The fact that my former colleague was paid hundreds of pounds a day gives an insight into how much value companies place on having a good Google rank.

via Getting to the top of Google – it’s a matter of survival | Geoff White on Technology.

It often seems counter-intuitive to explain to academic colleagues that blogging frequently – even if it’s not about academic topics, can tangentially result in higher rates of applications to their courses, greater public interest in their research or larger conference attendances.

Yet, that’s the way it is, at least until Google’s next change of algorithm anyway.

Admittedly, this particular blogger comes across as fairly obnoxious, but he does give a good overview of what content-based marketing is about:

It’s not about being pushy. It’s not about slamming people with endless pitches and sales efforts.

[…]

Your site/email newsletter/podcast/whatever should consist of something like this:

  • Some posts that are just friendly and storytelling.
  • Some posts that are gentle pushes towards a next action or an ask.
  • Some posts that are pure selly-sell, as I like to call it. Apparently over here they call that an offer.
  • Some (but very few) totally off-topic posts.

via Why Content Marketing is Not Branding | Copyblogger.

Fight! WordPress vs Tumblr

Sadly the below link isn’t an animated battle royale between two blogging platforms.

It is however, a useful comparison between the two popular blogging platforms; WordPress and Tumblr:

BlogInstall | WordPress vs Tumblr – which blogging platform to choose ?

As much as I love the instantaneous, media-friendliness of Tumblr, there doesn’t seem to be a way of installing it on your own domain (unlike WordPress) – thus losing out on much SEO goodness.
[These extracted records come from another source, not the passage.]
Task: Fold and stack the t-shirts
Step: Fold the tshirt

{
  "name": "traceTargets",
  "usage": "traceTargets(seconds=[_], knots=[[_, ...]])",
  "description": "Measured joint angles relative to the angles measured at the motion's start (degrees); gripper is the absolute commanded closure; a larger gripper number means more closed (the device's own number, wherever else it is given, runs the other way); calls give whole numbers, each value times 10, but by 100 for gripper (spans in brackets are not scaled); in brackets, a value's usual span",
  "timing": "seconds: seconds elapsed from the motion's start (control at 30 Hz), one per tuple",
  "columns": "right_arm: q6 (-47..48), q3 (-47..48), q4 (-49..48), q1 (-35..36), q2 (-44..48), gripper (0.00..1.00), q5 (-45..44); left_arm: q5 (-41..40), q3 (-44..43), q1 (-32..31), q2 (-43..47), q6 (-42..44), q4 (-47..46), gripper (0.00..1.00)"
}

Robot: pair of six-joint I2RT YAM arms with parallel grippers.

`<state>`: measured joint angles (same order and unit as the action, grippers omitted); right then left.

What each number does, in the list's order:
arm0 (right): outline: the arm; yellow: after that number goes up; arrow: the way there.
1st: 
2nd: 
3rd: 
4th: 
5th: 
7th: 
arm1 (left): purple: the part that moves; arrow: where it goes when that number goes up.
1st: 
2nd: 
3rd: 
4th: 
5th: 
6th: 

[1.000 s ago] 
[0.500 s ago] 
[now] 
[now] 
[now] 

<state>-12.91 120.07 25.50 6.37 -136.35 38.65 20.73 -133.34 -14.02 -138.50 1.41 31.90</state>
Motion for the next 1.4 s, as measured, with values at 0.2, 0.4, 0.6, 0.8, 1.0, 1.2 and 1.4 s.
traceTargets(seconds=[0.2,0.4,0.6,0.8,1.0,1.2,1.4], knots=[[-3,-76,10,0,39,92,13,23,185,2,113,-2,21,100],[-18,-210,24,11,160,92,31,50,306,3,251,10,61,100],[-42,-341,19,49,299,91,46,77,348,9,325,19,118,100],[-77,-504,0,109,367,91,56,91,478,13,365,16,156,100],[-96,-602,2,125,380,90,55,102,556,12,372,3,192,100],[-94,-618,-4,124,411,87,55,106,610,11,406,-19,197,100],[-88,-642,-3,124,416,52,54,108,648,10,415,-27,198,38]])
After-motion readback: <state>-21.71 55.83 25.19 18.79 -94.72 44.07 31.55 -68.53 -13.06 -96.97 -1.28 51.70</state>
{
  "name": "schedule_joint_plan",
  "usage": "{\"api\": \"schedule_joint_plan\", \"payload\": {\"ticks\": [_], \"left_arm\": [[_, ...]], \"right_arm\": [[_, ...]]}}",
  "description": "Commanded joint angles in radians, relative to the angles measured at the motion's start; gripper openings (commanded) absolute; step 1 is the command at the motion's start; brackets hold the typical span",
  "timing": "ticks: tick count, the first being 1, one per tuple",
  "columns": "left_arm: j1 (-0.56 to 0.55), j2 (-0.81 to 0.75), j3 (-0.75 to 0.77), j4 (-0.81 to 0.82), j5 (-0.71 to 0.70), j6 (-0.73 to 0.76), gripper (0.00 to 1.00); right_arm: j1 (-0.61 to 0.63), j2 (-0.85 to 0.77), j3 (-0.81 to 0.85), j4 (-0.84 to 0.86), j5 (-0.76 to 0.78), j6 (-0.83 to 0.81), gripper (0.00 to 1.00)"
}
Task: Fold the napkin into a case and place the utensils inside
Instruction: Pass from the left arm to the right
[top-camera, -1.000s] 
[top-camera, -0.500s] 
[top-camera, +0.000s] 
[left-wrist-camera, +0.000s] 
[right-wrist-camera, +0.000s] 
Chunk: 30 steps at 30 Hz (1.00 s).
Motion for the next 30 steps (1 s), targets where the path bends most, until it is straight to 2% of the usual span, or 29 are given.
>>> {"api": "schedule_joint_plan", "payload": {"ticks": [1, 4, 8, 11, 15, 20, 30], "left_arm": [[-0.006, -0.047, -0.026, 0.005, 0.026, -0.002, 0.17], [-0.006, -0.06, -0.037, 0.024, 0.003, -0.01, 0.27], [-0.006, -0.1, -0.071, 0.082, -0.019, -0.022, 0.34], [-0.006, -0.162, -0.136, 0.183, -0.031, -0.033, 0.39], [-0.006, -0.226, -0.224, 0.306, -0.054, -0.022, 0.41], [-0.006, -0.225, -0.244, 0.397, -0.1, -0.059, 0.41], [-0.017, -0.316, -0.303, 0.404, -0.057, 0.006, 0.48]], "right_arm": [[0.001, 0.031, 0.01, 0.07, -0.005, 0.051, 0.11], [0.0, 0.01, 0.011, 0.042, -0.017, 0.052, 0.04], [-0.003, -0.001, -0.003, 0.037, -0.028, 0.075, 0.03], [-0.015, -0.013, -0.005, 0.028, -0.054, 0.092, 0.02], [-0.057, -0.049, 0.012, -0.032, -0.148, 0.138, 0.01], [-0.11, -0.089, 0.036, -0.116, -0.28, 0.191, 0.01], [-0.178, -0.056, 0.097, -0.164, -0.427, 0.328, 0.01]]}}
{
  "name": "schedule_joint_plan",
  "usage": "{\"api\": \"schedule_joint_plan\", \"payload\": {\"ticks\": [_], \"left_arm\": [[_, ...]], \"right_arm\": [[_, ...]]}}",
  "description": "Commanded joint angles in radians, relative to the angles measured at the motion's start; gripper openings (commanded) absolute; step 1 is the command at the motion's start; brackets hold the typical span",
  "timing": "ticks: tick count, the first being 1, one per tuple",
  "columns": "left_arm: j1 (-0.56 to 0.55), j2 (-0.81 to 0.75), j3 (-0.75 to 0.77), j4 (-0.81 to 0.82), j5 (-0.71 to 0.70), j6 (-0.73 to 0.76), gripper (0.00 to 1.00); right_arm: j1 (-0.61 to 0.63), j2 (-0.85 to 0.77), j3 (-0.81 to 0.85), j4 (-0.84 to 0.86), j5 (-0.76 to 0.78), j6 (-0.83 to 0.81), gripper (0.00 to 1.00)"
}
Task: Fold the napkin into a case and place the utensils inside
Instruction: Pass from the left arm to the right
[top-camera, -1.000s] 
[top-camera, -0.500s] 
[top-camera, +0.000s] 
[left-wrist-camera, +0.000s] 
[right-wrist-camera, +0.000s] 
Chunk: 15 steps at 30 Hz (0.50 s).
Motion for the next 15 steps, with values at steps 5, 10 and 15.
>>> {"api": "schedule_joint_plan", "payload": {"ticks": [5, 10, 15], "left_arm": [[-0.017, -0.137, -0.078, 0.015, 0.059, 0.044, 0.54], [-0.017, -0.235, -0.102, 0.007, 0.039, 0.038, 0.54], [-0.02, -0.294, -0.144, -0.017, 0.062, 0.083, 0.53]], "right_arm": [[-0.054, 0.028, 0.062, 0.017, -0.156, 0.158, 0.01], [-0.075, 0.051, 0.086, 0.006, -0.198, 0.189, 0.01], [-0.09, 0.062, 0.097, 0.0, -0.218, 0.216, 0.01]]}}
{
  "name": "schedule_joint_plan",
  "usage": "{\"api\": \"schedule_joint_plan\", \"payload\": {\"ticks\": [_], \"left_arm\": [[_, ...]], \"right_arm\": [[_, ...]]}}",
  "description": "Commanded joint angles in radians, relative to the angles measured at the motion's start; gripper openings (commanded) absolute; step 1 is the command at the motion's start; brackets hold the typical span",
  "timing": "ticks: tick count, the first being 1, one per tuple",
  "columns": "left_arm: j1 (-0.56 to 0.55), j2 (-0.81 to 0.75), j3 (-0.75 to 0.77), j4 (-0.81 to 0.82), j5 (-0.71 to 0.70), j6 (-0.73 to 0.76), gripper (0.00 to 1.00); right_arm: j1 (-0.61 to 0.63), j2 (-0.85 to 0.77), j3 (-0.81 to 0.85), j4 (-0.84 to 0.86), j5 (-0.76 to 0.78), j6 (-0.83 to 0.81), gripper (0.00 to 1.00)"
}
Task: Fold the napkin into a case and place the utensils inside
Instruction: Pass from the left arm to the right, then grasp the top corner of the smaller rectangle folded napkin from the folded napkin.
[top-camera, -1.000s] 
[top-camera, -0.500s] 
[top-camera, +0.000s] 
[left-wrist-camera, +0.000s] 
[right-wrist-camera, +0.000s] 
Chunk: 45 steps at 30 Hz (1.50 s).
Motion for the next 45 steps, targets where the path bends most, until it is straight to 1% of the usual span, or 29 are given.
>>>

So, for now at least, a self-hosted WordPress seems like the best option for those with the access, ability and know-how to publish an academic or course blog.

Tidying up after Microsoft Word

One of the major facets of my job over the past few years, seems to have been cleaning up messy HTML code on various content management systems that’s been pasted directly from MS Word by web users of differing skill levels.

The final published webpage often ends up with strange formatting, random fonts and generally looking a mess.